Give back exactly the lines of the data below, starting with the line that has "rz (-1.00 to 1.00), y" and going on through the line that has "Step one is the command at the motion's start".

Source data
[Start of section]

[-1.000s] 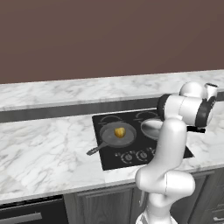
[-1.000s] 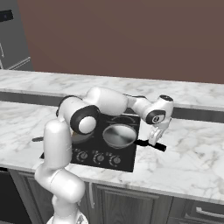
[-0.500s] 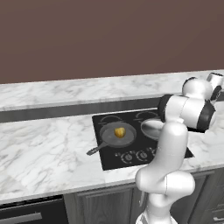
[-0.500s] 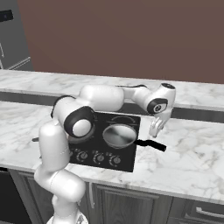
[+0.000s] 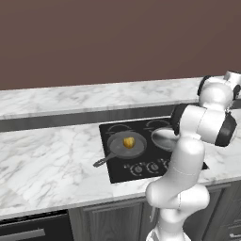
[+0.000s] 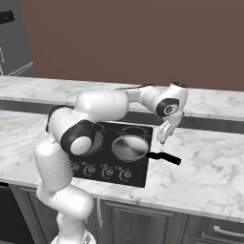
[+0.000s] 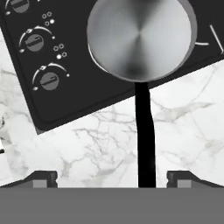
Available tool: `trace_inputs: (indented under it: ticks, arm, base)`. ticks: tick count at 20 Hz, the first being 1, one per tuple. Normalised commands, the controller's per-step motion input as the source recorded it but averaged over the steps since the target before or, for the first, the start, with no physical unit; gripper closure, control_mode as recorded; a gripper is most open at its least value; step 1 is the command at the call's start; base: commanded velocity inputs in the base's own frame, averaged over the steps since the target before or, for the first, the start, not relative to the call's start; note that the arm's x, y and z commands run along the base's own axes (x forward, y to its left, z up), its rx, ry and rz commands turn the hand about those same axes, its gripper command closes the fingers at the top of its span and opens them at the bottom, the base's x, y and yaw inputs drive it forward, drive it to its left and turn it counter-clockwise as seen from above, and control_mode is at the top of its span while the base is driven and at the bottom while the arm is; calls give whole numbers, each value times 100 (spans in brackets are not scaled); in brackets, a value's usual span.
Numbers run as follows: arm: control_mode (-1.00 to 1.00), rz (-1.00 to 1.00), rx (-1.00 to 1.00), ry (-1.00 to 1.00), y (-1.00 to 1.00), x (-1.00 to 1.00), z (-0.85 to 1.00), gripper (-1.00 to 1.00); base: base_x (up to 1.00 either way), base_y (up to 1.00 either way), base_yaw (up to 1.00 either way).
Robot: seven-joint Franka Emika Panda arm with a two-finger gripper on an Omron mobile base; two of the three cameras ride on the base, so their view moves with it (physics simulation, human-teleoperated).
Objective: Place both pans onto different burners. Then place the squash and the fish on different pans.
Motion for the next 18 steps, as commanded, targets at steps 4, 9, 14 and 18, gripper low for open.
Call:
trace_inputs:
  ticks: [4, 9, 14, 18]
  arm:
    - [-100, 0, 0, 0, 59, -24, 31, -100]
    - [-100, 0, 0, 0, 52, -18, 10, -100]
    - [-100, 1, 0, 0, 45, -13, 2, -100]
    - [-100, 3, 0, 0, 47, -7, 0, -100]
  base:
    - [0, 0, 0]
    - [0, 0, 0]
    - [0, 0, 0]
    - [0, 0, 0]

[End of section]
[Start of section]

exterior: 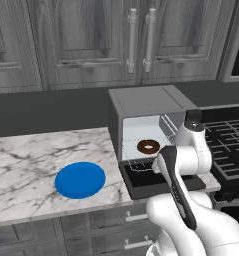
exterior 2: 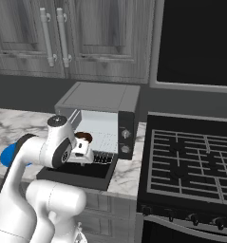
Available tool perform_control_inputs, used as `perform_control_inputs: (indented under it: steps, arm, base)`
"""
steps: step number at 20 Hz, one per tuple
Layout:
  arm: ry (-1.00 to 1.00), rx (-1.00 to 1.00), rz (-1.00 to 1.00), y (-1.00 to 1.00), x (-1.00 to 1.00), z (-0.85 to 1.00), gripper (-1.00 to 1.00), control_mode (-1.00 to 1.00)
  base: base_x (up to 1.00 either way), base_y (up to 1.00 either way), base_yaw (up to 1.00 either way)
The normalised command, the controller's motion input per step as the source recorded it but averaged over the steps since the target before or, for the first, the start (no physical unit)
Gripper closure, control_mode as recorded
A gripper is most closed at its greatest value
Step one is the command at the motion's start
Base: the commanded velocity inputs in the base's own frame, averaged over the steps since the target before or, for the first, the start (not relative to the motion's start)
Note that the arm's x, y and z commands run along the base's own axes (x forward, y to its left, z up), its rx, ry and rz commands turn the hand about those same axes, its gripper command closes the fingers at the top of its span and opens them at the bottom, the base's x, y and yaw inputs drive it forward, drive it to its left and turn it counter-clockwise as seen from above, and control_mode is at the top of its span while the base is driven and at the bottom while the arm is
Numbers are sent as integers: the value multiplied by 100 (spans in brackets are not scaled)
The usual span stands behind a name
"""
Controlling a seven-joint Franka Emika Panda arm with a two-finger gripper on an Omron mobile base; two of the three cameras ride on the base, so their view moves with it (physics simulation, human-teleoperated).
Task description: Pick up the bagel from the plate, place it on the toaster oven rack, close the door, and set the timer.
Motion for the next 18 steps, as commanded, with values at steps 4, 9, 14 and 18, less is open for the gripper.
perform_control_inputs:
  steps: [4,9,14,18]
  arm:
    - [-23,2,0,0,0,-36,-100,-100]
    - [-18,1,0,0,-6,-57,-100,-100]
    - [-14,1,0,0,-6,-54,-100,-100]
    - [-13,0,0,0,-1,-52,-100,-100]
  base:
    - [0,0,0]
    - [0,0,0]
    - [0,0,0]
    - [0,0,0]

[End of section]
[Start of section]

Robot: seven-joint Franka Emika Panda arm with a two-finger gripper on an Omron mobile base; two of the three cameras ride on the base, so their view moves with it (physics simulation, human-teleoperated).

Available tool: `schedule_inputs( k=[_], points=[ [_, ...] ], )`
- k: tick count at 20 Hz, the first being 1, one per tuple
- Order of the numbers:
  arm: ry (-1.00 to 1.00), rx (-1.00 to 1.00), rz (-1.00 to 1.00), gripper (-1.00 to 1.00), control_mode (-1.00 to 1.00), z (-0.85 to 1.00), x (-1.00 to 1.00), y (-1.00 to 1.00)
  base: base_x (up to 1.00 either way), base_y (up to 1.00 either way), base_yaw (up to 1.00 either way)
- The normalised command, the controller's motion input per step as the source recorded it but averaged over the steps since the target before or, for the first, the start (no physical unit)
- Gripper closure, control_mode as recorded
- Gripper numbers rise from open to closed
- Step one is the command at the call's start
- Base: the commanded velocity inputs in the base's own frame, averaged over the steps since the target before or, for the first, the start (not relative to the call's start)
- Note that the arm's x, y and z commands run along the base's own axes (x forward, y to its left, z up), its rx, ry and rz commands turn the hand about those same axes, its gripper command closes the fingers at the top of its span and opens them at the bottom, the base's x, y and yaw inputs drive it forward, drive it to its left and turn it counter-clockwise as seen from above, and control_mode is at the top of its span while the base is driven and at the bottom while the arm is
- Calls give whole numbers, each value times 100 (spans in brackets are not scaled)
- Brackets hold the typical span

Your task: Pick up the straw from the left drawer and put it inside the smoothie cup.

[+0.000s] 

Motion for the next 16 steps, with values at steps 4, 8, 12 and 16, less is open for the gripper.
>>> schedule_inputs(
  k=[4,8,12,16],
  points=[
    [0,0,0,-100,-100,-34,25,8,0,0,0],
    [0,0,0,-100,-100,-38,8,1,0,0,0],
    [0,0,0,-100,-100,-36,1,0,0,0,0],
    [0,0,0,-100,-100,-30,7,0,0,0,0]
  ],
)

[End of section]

=== SOLUTION TO THE EXERCISE ===
  arm: ry (-1.00 to 1.00), rx (-1.00 to 1.00), rz (-1.00 to 1.00), y (-1.00 to 1.00), x (-1.00 to 1.00), z (-0.85 to 1.00), gripper (-1.00 to 1.00), control_mode (-1.00 to 1.00)
  base: base_x (up to 1.00 either way), base_y (up to 1.00 either way), base_yaw (up to 1.00 either way)
The normalised command, the controller's motion input per step as the source recorded it but averaged over the steps since the target before or, for the first, the start (no physical unit)
Gripper closure, control_mode as recorded
A gripper is most closed at its greatest value
Step one is the command at the motion's start

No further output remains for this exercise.